Exercise instructions :: Lines outside the range are not wanted. Give again exactly the lines between the line holding "The same camera" and the line holding "If you could segment the brown", inclusive, from the listing below.

Source data ::
****************************************
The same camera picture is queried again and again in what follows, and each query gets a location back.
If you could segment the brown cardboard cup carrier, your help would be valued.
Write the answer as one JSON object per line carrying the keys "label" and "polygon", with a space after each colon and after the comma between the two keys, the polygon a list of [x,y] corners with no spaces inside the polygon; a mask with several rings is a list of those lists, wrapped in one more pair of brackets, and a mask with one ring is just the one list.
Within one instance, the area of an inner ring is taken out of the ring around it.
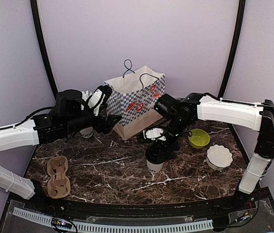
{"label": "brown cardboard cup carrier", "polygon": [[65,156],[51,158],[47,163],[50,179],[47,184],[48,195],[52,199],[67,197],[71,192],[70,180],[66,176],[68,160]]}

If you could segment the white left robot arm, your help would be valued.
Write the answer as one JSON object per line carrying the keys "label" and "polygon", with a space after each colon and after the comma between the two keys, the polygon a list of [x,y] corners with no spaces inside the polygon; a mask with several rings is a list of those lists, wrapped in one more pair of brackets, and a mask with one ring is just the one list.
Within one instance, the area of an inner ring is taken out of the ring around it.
****************************************
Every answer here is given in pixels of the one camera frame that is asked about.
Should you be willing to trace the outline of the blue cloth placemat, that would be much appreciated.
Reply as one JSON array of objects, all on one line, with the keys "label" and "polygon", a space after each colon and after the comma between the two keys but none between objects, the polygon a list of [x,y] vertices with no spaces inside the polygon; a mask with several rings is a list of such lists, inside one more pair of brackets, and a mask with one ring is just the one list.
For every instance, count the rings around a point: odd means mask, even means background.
****************************************
Response ::
The same camera picture is queried again and again in what follows, and each query gets a location back.
If you could segment the brown cardboard cup carrier, your help would be valued.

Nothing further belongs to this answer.